Over the next few years, bitcoin (BTC) became widely distributed, and the number of contributors to bitcoin core grew from three people to a few hundred people. The fact that bitcoin was practically worthless but practically brilliant in the early days meant people weren’t hoarding as many bitcoins as they could or running giant mining pools next to hydropower dams. In fact, one could even argue that after the initial years of rapid decentralization, bitcoin has become more economically and technically centralized as its value has gone up hundreds of times. 

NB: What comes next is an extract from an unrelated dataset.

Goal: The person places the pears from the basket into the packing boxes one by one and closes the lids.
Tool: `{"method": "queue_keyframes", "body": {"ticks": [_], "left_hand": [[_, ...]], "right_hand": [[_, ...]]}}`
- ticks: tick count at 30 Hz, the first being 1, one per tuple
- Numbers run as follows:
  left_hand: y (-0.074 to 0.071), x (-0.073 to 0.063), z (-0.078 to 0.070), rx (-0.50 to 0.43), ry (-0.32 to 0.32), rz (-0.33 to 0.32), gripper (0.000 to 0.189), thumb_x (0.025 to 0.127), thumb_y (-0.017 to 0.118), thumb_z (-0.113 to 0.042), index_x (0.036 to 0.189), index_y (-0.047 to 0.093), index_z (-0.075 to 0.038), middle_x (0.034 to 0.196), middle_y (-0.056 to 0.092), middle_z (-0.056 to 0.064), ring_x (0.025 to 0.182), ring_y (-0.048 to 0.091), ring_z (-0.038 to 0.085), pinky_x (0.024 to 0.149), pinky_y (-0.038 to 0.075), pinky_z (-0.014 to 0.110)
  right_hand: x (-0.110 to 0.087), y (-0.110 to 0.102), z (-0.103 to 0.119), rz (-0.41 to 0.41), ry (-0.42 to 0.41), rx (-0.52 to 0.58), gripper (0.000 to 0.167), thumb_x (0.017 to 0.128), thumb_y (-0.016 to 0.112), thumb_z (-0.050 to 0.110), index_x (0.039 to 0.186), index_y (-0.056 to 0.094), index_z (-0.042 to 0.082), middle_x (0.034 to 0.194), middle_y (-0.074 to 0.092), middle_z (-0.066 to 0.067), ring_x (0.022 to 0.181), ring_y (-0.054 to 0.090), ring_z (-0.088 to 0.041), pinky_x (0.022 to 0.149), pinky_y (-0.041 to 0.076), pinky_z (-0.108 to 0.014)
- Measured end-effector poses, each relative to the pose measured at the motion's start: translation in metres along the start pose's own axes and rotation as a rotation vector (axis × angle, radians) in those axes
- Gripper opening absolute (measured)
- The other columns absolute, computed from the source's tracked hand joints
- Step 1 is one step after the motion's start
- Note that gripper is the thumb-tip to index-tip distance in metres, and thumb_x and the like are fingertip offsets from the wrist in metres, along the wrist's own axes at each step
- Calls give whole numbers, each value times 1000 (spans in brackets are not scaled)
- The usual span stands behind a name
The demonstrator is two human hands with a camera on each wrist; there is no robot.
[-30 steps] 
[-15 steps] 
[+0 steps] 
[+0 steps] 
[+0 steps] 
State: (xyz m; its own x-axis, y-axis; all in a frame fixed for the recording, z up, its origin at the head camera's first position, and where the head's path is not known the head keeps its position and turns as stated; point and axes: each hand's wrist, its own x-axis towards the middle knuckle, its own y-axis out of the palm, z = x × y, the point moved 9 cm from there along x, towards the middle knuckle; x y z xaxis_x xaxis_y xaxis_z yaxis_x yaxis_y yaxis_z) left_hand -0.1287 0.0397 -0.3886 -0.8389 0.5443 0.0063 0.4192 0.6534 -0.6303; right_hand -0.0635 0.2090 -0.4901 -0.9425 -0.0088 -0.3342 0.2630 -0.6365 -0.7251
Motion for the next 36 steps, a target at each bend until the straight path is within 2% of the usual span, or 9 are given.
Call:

In the case of a DeFi protocol, the exam question is how much more decentralized it is than when it started and what’s the rate of increase in decentralization? Are tokens becoming less concentrated in the hands of whales? Is the team using treasury to force decisions? Is the team controlling an admin key to force decisions through? Are a few large whales making decisions? Does a participant need to buy tokens on an exchange before they can vote, or if they have a good idea that benefits the community, can they just ask the community to delegate votes to them? 

weforum.org/agenda/2021/01/klaus-schwab-on-what-is-stakeholder-capitalism-history-relevance/(opens in a new tab)

So what is enterprise DeFi?

DeFi and enterprise have a lot to learn from each other. The most important thing enterprises can learn from DeFi is how to use public permissionless blockchain technology to become more technically and economically decentralized to enable much greater fairness and inclusion in economic activity. For example, corporations can employ public blockchain technology for shareholder voting and limit the role of the board of directors to guardians rather than often conflicted intermediaries. Corporations can further enable shareholders to delegate votes to other stakeholders in the society and thus alleviate the externalities and ill effects of shareholder capitalism.

Then there is a lot of technical innovation and practices to be shared. Specifically in enterprise blockchain, a lot of work has been done on security, data privacy and software engineering practices. In DeFi, there’s an infinite library of robust, battle-tested smart contracts built by highly motivated and talented engineers that enterprises can simply adapt or use. DeFi protocols can also benefit from robust software development, testing and deployment practices established in enterprise software. 

And yes, of course, enterprises can simply plug into DeFi and benefit from the growing asset liquidity, the return generation opportunities and the entire category of peer-to-peer and peer-to-protocol web 3 commerce that is coming online with non-fungible tokens.  

Most of all, forward-thinking enterprises can facilitate the legal innovation that’s required to provide a firm legal foundation for decentralized protocols. A recent and extremely pertinent example is the Wyoming DAO (decentralized autonomous organizations) Law. As DeFi goes to enterprise, we will use more of such legal innovation to decentralize the enterprise rather than building centralized, hierarchical, rent-seeking entities on decentralized technology.